Голос у него пресекся, и последние слова Гитлер произнес шепотом. Он отвернулся и быстро зашагал по желтой дорожке. …Когда возникало сомнение, было ли оно вызвано внешними факторами или внутренней неуверенностью, а в таком состоянии Гитлер бывал довольно часто, только ни с кем сомнениями не делился и советов не спрашивал, тогда фюрер и сопоставлял собственные действия с возможным в этой ситуации поведением главного соперника и врага. Гитлер всегда боялся Сталина. Страх этот определялся той потусторонней, едва ли не дьявольской загадочностью личности большевистского вождя. Склонный к мистике, фюрер олицетворял Сталина с Вельзевулом, с которым можно заключить сделку во имя высших интересов, только ни один еще смертный, а у Гитлера хватало ума не числить себя по архангельскому разряду, не мог быть спокоен за себя, подписав договор с Сатаной. Он хорошо знал, что Сталин презирает его, хотя и отдает должное тем титаническим усилиям фюрера, которые позволили ему всего за четыре года поставить изнуренную Версальским миром Германию под ружье, вышибить из сознания немцев горечь поражения, заглушить в них комплекс неполноценности, объединить нацию в стремлении к реваншу.
Понимал Гитлер и ту роль, которую отводит ему Сталин, неоднократно заявлявший, что Советскому Союзу предпочтительнее сильная Германия в Центральной Европе, которая будет служить противовесом агрессивным устремлениям империалистов Англии и Франции.
Сталин не видел реальной угрозы Советской России со стороны рейха и надеялся на его, Гитлера, политику, в которой кремлевский диктатор находил сдерживающие моменты во взаимоотношениях поверженной в первой мировой войне Германии со странами-победительницами.
Большой удачей Гитлер считал заключение Договора о ненападении 23 августа 1939 года, который позволил ему на время пренебречь опасностью с Востока, разделаться с Польшей, а затем и с разложившейся Францией, страхи декадентов, пьяниц и моральных вырожденцев. И когда Вячеслав Молотов, русский премьер и дипломат, выступил 31 октября 1939 года на сессии Верховного Совета СССР, назвав действие Красной Армии, двинувшейся навстречу вермахту через русско-польскую границу 17 сентября, ударом, который привел, по его словам, вместе с вторжением немецких войск к распаду польского государства — «уродливого детища Версальского договора», Гитлер окончательно уверовал в крупную свою политическую победу. Он с облегчением вздохнул, отодвинув в дальний угол сознания всегдашний страх, его внушало фюреру азиатское коварство Сталина. Теперь можно было не опасаться удара с Востока, разделаться с Западом, отомстить за те унижения, которые принес Германии Версальский договор. Но вовсе ни к чему разглашать намерения заранее… И фюрер выступил 10 октября 1939 года в Спорт-паласе, заявив громогласно, что у Германии нет оснований воевать с Францией и Англией. Но вечером того же дня он провел секретное совещание с высшими военными чинами и объявил им о необходимости мощного и молниеносного удара в западном направлении, который теперь, после уничтожения Польши, становится допустимой реальностью.
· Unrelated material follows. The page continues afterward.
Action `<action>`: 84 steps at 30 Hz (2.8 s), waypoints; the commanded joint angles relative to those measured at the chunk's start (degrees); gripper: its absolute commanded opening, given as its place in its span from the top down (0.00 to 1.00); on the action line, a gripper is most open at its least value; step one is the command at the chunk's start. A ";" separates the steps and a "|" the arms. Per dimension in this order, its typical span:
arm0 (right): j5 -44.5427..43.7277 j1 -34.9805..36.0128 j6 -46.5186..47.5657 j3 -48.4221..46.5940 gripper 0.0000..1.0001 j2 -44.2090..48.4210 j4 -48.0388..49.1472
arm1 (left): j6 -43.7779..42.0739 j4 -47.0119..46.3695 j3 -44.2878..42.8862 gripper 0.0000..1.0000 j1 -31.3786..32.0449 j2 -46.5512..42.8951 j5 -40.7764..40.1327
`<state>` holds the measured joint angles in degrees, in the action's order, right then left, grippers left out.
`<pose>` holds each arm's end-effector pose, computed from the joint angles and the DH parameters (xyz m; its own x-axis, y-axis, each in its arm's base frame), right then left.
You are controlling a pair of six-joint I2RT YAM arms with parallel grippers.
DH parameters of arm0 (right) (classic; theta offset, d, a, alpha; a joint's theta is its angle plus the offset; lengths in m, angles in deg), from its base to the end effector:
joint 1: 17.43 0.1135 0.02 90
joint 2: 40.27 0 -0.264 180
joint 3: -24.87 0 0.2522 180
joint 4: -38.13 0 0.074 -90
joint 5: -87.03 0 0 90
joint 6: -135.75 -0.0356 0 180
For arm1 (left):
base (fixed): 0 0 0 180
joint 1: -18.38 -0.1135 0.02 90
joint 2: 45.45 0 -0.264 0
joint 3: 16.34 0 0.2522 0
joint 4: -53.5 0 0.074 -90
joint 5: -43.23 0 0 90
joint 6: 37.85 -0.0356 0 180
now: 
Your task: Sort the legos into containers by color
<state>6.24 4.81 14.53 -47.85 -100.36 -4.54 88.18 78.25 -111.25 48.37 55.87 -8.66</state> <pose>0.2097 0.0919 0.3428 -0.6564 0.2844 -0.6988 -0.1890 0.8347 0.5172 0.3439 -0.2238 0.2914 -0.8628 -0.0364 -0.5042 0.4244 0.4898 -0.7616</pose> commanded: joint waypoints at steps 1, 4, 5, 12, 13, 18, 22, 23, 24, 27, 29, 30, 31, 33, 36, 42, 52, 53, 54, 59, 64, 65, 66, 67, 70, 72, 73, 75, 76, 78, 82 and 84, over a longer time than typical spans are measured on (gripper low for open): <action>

Финская кампания русских оказалась для Гитлера неожиданностью. Создание Сталиным собственного финского правительства в городе Териоки, преобразование Карельской автономной республики в Карело-Финскую союзную можно было рассматривать как свидетельство далеко идущих политических планов этого человека, которого так и не удавалось разгадать фюреру. Первые неудачи Красной Армии у линии Маннергейма и в заснеженных лесах Карелии ободрили Гитлера, он с воодушевлением повторял сказанные в этой связи слова Черчилля о том, что РККА — колосс на глиняных ногах. И, понимая, что фюреру надо успокоить себя мыслями о несовершенстве русской армии, ему принялся подыгрывать хитроумный Канарис, так и проморгавший появление у большевиков танка Т-34 и реактивных минометов.